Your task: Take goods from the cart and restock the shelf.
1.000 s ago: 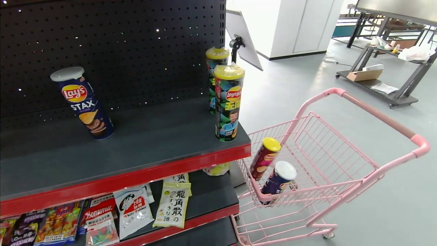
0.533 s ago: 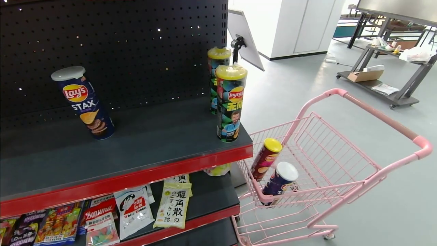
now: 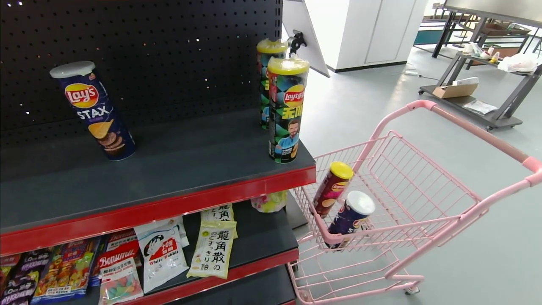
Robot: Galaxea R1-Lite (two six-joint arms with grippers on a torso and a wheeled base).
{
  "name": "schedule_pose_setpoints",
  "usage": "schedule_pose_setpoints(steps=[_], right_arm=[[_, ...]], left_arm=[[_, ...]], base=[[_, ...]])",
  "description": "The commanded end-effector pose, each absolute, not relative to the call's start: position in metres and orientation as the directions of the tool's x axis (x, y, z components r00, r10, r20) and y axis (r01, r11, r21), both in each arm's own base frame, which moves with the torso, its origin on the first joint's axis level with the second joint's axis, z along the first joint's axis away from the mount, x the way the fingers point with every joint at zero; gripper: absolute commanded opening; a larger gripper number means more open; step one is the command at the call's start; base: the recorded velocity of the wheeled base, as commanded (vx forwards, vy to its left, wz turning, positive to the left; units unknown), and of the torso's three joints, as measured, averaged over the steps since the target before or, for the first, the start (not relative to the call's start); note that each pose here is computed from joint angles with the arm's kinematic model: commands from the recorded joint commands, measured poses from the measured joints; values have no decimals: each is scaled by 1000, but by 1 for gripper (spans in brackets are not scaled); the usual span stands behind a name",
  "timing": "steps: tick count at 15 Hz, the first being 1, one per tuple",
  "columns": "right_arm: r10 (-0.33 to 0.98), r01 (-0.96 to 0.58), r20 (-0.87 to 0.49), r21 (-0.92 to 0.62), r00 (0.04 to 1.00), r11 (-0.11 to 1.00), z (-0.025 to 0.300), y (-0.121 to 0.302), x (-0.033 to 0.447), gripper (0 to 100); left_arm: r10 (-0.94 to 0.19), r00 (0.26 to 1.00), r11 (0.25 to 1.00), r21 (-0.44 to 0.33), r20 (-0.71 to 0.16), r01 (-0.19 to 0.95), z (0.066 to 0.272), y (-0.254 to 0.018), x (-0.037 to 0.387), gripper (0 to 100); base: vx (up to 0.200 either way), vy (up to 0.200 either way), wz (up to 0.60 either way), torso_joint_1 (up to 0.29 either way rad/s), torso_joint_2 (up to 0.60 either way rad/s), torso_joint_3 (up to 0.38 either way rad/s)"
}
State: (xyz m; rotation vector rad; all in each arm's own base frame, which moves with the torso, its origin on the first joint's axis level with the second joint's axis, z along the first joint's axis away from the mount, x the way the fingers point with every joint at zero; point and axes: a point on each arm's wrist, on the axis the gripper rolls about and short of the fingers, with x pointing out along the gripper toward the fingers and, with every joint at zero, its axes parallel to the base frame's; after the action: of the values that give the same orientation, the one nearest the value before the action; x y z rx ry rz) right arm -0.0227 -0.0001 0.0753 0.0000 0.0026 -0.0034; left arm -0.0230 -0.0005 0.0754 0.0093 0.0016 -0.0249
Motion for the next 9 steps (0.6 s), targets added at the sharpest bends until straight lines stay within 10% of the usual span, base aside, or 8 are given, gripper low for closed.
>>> schedule_pose_setpoints(steps=[1, 9], right_arm=[[-3, 3, -3, 0, 1000, 1000, 75, 0, -23, 100], [-3, 3, -3, 2, 1000, 1000, 75, 0, -23, 100]], left_arm=[[-25, 1000, 1000, 9, -3, 25, 75, 0, -23, 100], [-25, 1000, 1000, 9, -3, 25, 75, 0, -23, 100]], base=[[0, 0, 0, -149, 383, 242], [0, 0, 0, -194, 528, 327]])
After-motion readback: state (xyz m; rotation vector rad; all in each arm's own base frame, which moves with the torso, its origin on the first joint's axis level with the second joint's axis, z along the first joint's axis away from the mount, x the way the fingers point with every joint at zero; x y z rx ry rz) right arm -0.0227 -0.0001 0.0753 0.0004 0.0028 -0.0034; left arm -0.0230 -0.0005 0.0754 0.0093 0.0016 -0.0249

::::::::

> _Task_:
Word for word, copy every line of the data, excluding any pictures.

> _Finished exercise_:
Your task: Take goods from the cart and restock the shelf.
1.000 s ago: 
0.533 s ago: 
now: 
Robot: Galaxea R1-Lite (two six-joint arms with grippers on a torso and a wheeled base).
{
  "name": "schedule_pose_setpoints",
  "usage": "schedule_pose_setpoints(steps=[_], right_arm=[[_, ...]], left_arm=[[_, ...]], base=[[_, ...]])",
  "description": "The commanded end-effector pose, each absolute, not relative to the call's start: position in metres and orientation as the directions of the tool's x axis (x, y, z components r00, r10, r20) and y axis (r01, r11, r21), both in each arm's own base frame, which moves with the torso, its origin on the first joint's axis level with the second joint's axis, z along the first joint's axis away from the mount, x the way the fingers point with every joint at zero; gripper: absolute commanded opening; a larger gripper number means more open; step one is the command at the call's start; base: the recorded velocity of the wheeled base, as commanded (vx forwards, vy to its left, wz turning, positive to the left; units unknown), and of the torso's three joints, as measured, averaged over the steps since the target before or, for the first, the start (not relative to the call's start); note that each pose here is computed from joint angles with the arm's kinematic model: commands from the recorded joint commands, measured poses from the measured joints; values have no decimals: each is scaled by 1000, but by 1 for gripper (spans in brackets are not scaled); the usual span stands behind a name",
  "timing": "steps: tick count at 15 Hz, the first being 1, one per tuple",
  "columns": "right_arm: r10 (-0.33 to 0.98), r01 (-0.96 to 0.58), r20 (-0.87 to 0.49), r21 (-0.92 to 0.62), r00 (0.04 to 1.00), r11 (-0.11 to 1.00), z (-0.025 to 0.300), y (-0.121 to 0.302), x (-0.033 to 0.447), gripper (0 to 100); left_arm: r10 (-0.94 to 0.19), r00 (0.26 to 1.00), r11 (0.25 to 1.00), r21 (-0.44 to 0.33), r20 (-0.71 to 0.16), r01 (-0.19 to 0.95), z (0.066 to 0.272), y (-0.254 to 0.018), x (-0.037 to 0.387), gripper (0 to 100); base: vx (up to 0.200 either way), vy (up to 0.200 either way), wz (up to 0.60 either way), torso_joint_1 (up to 0.29 either way rad/s), torso_joint_2 (up to 0.60 either way rad/s), torso_joint_3 (up to 0.38 either way rad/s)"
}
State: (xyz m; rotation vector rad; all in each arm's own base frame, which moves with the torso, its origin on the first joint's axis level with the second joint's axis, z along the first joint's axis away from the mount, x the way the fingers point with every joint at zero; point and axes: a point on each arm's wrist, on the axis the gripper rolls about and short of the fingers, with x pointing out along the gripper toward the fingers and, with every joint at zero, its axes parallel to the base frame's; after the action: of the values that give the same orientation, the one nearest the value before the action; x y z rx ry rz) right arm -0.0227 -0.0001 0.0753 0.0000 0.0026 -0.0034; left arm -0.0230 -0.0005 0.0754 0.0093 0.0016 -0.0249
Motion for the next 9 steps (0.6 s), targets added at the sharpest bends until straight lines stay within 10% of the usual span, base aside, or 8 are given, gripper low for closed.
>>> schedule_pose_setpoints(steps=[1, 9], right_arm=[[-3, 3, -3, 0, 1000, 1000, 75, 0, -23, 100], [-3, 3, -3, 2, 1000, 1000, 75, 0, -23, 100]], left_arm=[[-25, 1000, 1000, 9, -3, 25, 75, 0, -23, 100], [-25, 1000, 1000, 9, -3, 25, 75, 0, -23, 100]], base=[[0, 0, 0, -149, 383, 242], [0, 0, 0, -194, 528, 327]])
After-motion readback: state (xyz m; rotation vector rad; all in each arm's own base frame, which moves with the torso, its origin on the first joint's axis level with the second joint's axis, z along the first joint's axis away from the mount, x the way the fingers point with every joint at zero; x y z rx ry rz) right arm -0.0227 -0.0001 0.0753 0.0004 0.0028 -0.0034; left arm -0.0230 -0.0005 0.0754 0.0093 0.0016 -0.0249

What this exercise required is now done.